▶ _Problem details_: Take the material below and output exactly the run of lines from the one containing "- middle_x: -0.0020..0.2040" down to the one containing "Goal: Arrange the", with both included.

▶ _Exercise data_:
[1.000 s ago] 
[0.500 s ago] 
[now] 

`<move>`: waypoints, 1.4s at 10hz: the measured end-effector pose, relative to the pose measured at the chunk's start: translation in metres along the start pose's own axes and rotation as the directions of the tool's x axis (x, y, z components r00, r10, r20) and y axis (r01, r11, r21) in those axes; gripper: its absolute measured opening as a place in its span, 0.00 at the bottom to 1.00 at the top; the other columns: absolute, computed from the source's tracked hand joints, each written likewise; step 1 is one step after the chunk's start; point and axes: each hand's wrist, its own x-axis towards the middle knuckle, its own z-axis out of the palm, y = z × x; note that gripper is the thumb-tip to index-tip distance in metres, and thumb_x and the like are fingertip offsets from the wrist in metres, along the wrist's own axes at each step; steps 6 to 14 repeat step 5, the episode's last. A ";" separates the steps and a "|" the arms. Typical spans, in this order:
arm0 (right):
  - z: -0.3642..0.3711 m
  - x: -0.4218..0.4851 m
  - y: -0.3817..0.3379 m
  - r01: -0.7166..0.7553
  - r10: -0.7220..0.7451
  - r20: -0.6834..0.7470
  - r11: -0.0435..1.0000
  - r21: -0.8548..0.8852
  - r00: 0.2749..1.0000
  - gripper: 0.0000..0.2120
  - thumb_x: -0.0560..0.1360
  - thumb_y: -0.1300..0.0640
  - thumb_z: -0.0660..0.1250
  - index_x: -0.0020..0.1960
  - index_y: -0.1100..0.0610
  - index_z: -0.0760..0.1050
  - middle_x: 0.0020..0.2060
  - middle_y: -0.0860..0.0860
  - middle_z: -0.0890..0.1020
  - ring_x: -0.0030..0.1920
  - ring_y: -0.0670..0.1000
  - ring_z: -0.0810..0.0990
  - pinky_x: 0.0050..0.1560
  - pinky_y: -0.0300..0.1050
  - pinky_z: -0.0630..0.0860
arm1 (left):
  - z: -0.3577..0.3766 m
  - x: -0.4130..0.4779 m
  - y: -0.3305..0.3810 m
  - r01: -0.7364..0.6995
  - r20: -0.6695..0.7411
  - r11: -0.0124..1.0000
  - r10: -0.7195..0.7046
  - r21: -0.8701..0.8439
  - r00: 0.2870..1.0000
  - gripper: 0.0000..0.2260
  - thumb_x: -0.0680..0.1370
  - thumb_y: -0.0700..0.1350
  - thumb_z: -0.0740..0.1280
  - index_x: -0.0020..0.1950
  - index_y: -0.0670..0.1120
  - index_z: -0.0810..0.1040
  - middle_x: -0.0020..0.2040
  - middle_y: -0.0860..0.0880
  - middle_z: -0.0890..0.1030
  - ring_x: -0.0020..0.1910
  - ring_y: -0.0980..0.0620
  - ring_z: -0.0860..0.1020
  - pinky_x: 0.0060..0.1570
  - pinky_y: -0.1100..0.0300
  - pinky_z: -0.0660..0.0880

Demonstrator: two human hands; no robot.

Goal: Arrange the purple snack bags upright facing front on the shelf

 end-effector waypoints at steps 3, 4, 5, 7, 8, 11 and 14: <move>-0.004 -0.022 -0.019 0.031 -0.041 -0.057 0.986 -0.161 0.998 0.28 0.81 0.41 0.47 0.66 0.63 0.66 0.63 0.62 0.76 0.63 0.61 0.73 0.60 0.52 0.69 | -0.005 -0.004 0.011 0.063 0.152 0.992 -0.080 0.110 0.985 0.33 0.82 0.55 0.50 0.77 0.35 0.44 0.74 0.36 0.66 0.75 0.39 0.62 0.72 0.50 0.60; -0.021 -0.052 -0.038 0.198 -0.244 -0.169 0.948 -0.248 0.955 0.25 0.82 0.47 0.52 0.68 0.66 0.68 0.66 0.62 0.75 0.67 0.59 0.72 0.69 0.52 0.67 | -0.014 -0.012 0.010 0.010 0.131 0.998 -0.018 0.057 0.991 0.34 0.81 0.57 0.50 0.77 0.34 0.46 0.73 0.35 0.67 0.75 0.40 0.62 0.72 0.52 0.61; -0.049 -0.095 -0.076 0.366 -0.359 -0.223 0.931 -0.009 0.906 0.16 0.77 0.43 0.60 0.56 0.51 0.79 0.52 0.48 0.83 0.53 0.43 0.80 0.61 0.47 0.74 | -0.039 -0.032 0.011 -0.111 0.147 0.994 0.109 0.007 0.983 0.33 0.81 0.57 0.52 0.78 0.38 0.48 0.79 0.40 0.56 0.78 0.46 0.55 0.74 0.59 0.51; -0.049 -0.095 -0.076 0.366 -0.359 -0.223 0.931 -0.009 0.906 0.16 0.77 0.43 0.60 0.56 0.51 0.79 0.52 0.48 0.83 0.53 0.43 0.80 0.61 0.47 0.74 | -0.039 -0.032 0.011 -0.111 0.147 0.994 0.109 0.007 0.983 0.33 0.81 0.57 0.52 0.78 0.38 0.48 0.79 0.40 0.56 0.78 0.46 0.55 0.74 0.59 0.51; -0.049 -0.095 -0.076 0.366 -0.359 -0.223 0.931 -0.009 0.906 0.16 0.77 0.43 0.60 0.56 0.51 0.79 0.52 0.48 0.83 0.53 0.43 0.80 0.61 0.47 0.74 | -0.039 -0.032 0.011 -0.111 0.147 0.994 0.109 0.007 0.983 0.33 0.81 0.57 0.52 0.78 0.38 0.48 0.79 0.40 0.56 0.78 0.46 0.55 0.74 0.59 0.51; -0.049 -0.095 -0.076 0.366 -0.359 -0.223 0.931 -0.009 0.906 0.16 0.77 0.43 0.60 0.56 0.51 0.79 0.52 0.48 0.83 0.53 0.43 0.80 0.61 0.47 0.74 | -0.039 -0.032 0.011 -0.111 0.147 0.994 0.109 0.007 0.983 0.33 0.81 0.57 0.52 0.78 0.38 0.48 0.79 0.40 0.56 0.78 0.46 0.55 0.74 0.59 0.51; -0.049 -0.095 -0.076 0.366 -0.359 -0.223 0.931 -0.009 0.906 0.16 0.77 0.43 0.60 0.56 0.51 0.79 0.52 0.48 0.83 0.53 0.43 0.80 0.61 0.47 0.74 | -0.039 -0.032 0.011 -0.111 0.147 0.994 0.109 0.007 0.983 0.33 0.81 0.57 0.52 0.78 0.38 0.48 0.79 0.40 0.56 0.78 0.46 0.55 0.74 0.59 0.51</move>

▶ _Reply_:
  - middle_x: -0.0020..0.2040
  - middle_y: -0.0860..0.0880
  - middle_z: -0.0890..0.1030
  - ring_x: -0.0020..0.1910
  - ring_y: -0.0980..0.0620
  - ring_z: -0.0860..0.1020
  - pinky_x: 0.0060..0.1570
  - pinky_y: -0.1100..0.0300
  - pinky_z: -0.0660..0.0880

Demonstrator: two human hands; no robot.

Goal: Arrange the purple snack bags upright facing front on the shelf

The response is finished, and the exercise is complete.